Bola / Bola Indonesia
Minggu, 26 April 2026 | 20:50 WIB
Coach Jacksen F Tiago mengantongi 25 nama untuk menjalani MilkLife Soccer Extra Training dalam waktu dekat, yang kemudian akan diseleksi lagi menjadi 16 pemain sekira dua minggu sebelum berlaga di MLSC All-Stars. [MLSC]
Baca 10 detik
  • Borneo FC akan meluncurkan akademi sepak bola putri pertama pada 17 Mei 2026 di Samarinda untuk mengembangkan bakat lokal.
  • Keputusan tersebut diambil setelah suksesnya turnamen MilkLife Soccer Challenge yang diikuti 642 siswi sekolah dasar di Samarinda pekan ini.
  • Sebanyak 25 pemain berbakat hasil turnamen terpilih untuk mengikuti program pembinaan intensif guna meningkatkan kualitas sepak bola putri daerah.

Suara.com - Antusiasme luar biasa di turnamen usia dini mendorong manajemen Borneo FC Samarinda untuk segera meluncurkan akademi sepak bola putri pertama mereka pada pertengahan Mei mendatang.

Keputusan bersejarah ini lahir setelah suksesnya penyelenggaraan MilkLife Soccer Challenge (MLSC) Samarinda Seri 2 2025-2026 pekan ini.

Kehadiran ratusan siswi sekolah dasar yang bertanding di Borneo FC Training Centre membuka mata banyak pihak bahwa ekosistem sepak bola putri di Kalimantan Timur memiliki potensi besar untuk dikembangkan.

Turnamen yang digagas Bakti Olahraga Djarum Foundation dan MilkLife bersama Bayan Peduli itu diikuti 642 siswi dari 44 sekolah dasar.

Mereka terbagi ke dalam 62 tim yang bersaing di dua kategori usia, yakni KU 10 dan KU 12.

Langkah Konkret Jacksen F Tiago dan Borneo FC

Juara, runner-up, semifinalis KU 10 serta KU 12 merayakan keberhasilan bersama di podium usai pertandingan final MilkLife Soccer Challenge Samarinda Seri 2 2025 - 2026 di Borneo FC Training Centre pada 26 April 2026. [MLSC]
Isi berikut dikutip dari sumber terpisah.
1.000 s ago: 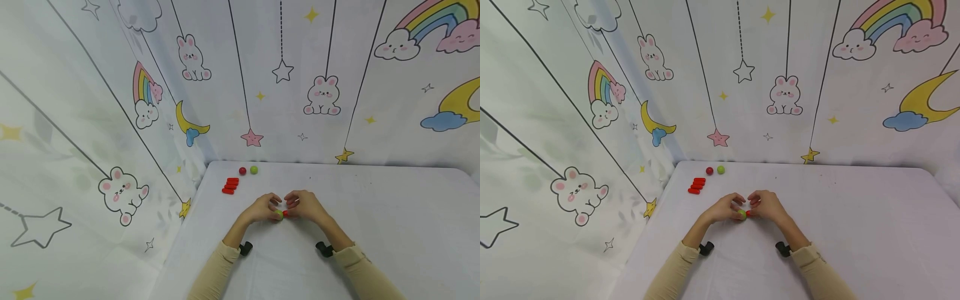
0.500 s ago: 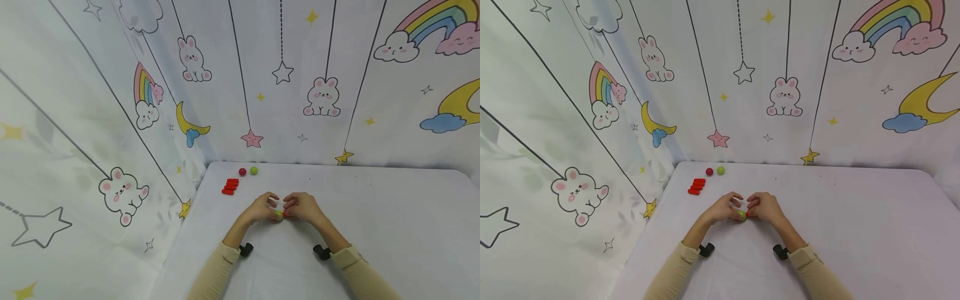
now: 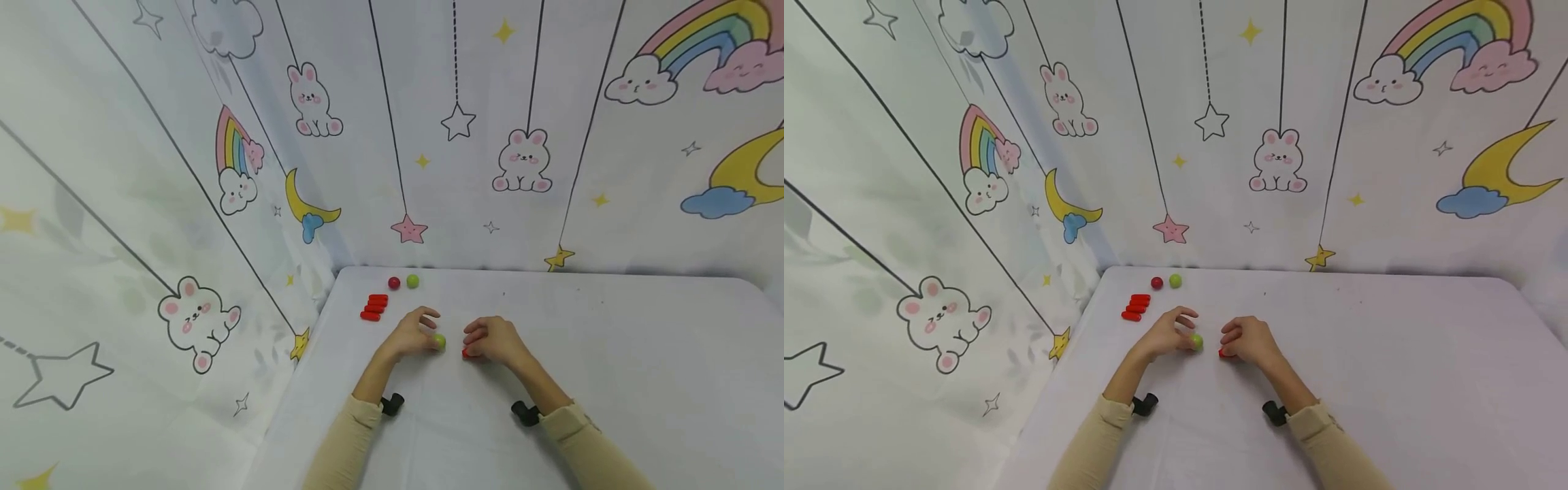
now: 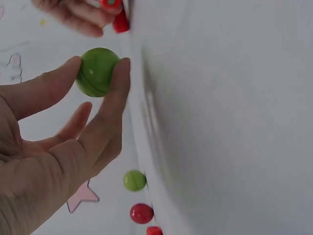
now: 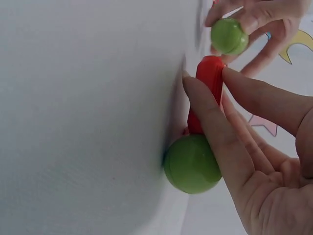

Head Coach MLSC, Jacksen Ferreira Tiago, menyoroti minimnya kompetisi dan sekolah sepak bola khusus putri di Samarinda.

Menurut legenda sepak bola Indonesia itu, MLSC menjadi momentum penting bagi perkembangan sepak bola putri di Kalimantan Timur.

"Di daerah seperti Samarinda, kegiatan untuk anak-anak dan remaja masih sangat minim. Jadi ketika MLSC hadir di sini, ini menjadi kesempatan besar dan membawa angin segar bagi masa depan putri-putri kita," ujar Jacksen dalam keterangan tertulis, Minggu (26/4/2026).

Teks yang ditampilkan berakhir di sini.